Hulpverlening VN in zuiden Syrië gestaakt
De Verenigde Naties stoppen voorlopig met het leveren van hulpgoederen in het zuiden van Syrië vanuit buurland Jordanië. Door de hevige strijd in het gebied is dat momenteel te riskant. De verbindingsweg over de grens is gesloten. Dat zei Syrië-coördinator Jan Egeland donderdag. Er is geen enkele garantie dat zijn konvooien geen gevaar lopen in het oorlogsgeweld.
Hulporganisaties hebben volgens Egeland in de regio rond de stad Daraa wel voorraden aangelegd. Ook humanitair werk is echter op te veel plekken onmogelijk geworden. Geschat wordt dat 50.000 mensen op de vlucht zijn geslagen. Volgens lokale autoriteiten zijn het er nog 20.000 meer. Egeland acht dat goed mogelijk, gezien de heftigheid van de gevechten, die van „dorp tot dorp” en van „stad tot stad” gaan.
Daraa is een van de weinige bolwerken waar opstandelingen die af willen van president Bashar al-Assad in sommige wijken nog de dienst uitmaken. Gevreesd wordt dat de stad hetzelfde lot wacht als onder meer Oost-Aleppo en Oost-Ghouta, die in puin zijn gelegd. Donderdag zijn tientallen zware luchtaanvallen gemeld, die ’s nachts al begonnen.

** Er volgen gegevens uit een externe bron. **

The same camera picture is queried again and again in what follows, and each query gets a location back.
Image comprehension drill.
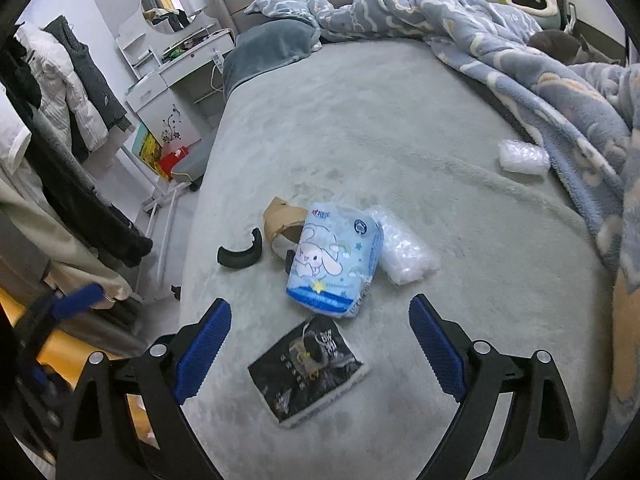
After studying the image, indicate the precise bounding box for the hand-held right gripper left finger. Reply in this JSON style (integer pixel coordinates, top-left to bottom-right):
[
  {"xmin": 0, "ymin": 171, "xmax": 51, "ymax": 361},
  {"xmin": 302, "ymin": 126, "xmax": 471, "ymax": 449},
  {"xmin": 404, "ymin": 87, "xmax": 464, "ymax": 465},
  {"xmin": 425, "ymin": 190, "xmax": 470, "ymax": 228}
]
[{"xmin": 55, "ymin": 298, "xmax": 233, "ymax": 480}]

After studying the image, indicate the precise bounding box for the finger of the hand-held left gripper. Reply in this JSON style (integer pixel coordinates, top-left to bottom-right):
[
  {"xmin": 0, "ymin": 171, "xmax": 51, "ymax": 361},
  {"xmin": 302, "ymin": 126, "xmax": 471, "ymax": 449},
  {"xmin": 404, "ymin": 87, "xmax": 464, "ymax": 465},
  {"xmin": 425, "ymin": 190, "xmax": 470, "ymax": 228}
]
[{"xmin": 15, "ymin": 282, "xmax": 107, "ymax": 361}]

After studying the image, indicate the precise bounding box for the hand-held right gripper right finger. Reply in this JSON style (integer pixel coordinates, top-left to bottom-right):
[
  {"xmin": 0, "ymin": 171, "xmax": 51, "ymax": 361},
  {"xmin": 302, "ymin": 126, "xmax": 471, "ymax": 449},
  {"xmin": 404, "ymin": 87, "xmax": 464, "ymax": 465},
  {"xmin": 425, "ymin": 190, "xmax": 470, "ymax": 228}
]
[{"xmin": 408, "ymin": 294, "xmax": 583, "ymax": 480}]

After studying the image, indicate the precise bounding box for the black printed packet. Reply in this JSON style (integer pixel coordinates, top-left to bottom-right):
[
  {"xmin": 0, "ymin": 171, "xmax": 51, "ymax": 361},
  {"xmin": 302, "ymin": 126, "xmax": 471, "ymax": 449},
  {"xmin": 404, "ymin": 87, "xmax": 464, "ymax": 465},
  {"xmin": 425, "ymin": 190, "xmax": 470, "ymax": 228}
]
[{"xmin": 247, "ymin": 314, "xmax": 371, "ymax": 428}]

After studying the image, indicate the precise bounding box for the black curved plastic piece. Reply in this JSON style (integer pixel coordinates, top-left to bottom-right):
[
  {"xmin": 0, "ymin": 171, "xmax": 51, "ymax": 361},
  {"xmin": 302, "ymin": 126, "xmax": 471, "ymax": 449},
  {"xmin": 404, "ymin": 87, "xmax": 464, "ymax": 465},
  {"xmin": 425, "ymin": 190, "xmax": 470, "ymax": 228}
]
[{"xmin": 217, "ymin": 228, "xmax": 264, "ymax": 271}]

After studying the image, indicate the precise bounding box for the blue cartoon tissue pack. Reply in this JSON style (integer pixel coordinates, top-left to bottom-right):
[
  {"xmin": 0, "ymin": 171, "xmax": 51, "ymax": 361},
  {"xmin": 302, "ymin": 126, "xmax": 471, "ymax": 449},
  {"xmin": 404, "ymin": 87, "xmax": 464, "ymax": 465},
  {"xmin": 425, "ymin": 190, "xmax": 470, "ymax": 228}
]
[{"xmin": 285, "ymin": 202, "xmax": 385, "ymax": 318}]

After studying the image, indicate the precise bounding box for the yellow cloth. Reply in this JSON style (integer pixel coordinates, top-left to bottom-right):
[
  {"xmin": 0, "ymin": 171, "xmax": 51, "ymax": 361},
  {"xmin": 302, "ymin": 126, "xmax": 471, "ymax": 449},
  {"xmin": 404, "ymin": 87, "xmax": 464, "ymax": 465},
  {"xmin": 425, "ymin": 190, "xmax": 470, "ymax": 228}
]
[{"xmin": 0, "ymin": 287, "xmax": 156, "ymax": 446}]

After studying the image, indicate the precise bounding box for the black garment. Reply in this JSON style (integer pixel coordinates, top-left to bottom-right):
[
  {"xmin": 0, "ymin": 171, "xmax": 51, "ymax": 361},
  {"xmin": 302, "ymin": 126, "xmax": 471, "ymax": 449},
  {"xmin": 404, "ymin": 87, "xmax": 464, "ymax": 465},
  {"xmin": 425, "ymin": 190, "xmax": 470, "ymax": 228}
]
[{"xmin": 0, "ymin": 35, "xmax": 154, "ymax": 267}]

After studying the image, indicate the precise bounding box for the white clothes rack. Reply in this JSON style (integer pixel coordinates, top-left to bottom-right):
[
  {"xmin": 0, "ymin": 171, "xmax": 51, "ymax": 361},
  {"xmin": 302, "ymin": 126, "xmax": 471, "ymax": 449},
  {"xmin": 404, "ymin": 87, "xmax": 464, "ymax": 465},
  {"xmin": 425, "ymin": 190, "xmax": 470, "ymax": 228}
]
[{"xmin": 141, "ymin": 182, "xmax": 182, "ymax": 281}]

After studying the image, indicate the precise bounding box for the brown cardboard tape roll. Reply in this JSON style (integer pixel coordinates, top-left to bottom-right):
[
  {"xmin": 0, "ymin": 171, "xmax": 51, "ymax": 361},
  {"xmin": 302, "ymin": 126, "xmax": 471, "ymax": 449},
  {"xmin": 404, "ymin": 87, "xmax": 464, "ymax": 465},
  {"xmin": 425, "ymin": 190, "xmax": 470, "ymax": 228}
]
[{"xmin": 262, "ymin": 196, "xmax": 307, "ymax": 261}]

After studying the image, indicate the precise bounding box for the yellow picture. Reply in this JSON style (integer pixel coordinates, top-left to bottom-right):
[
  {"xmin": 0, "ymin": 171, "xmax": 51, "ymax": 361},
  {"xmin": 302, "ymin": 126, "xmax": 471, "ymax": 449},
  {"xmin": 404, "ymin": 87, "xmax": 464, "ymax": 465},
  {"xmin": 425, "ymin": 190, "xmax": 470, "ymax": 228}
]
[{"xmin": 134, "ymin": 127, "xmax": 163, "ymax": 171}]

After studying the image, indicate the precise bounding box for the grey padded stool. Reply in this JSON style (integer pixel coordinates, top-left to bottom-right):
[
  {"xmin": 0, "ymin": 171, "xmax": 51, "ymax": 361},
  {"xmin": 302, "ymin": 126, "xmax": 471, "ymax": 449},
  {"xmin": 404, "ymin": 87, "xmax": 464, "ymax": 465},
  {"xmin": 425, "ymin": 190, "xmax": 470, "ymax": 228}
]
[{"xmin": 171, "ymin": 132, "xmax": 219, "ymax": 192}]

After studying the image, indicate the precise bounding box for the white puffer jacket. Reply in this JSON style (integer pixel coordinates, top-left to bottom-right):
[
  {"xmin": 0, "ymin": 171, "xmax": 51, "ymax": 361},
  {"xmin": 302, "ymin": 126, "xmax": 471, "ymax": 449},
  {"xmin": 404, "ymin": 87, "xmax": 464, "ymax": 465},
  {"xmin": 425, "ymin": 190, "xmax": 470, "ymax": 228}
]
[{"xmin": 15, "ymin": 25, "xmax": 108, "ymax": 152}]

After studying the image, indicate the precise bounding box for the grey bed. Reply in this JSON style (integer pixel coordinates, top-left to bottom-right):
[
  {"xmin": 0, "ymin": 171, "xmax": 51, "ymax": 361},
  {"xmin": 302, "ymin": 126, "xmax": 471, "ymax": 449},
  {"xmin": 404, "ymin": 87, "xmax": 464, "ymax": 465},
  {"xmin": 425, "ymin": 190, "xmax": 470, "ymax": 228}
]
[{"xmin": 177, "ymin": 0, "xmax": 640, "ymax": 480}]

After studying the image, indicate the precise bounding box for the dark grey coat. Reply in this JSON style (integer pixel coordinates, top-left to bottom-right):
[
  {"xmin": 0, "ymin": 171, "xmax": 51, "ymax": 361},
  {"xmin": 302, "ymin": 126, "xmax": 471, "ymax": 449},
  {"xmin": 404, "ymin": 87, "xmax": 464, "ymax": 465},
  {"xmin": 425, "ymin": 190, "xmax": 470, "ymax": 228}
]
[{"xmin": 45, "ymin": 15, "xmax": 128, "ymax": 132}]

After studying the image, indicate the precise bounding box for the white dressing table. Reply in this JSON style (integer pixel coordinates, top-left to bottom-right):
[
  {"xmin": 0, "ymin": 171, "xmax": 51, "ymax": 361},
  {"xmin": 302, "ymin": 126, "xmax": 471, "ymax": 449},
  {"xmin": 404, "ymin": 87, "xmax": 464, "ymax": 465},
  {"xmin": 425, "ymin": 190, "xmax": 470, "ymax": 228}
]
[{"xmin": 117, "ymin": 25, "xmax": 236, "ymax": 161}]

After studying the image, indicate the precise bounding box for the grey-blue pillow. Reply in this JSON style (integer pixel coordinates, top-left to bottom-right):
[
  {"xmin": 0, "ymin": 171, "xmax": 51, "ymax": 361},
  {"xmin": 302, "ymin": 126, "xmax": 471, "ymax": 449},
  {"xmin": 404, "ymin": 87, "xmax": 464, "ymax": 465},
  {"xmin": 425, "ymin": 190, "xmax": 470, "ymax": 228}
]
[{"xmin": 222, "ymin": 20, "xmax": 322, "ymax": 100}]

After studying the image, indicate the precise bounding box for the blue cloud-patterned blanket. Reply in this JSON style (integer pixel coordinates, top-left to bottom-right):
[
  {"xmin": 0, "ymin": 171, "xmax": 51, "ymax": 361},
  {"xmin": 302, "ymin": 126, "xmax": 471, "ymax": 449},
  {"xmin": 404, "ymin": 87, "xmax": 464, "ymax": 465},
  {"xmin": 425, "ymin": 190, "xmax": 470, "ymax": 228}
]
[{"xmin": 244, "ymin": 0, "xmax": 640, "ymax": 441}]

Volgens het Syrisch Observatorium voor Mensenrechten zijn door die bombardementen zeker 22 burgers om het leven gekomen. Zeventien van hen, onder wie vijf kinderen, zaten in het oord Al-Musaifra nabij Daraa in een schuilkelder die een voltreffer kreeg. Het Observatorium zegt dat Russische gevechtsvliegtuigen deze aanval uitvoerden. VN-afgezant Staffan de Mistura waarschuwde voor een nieuwe humanitaire tragedie.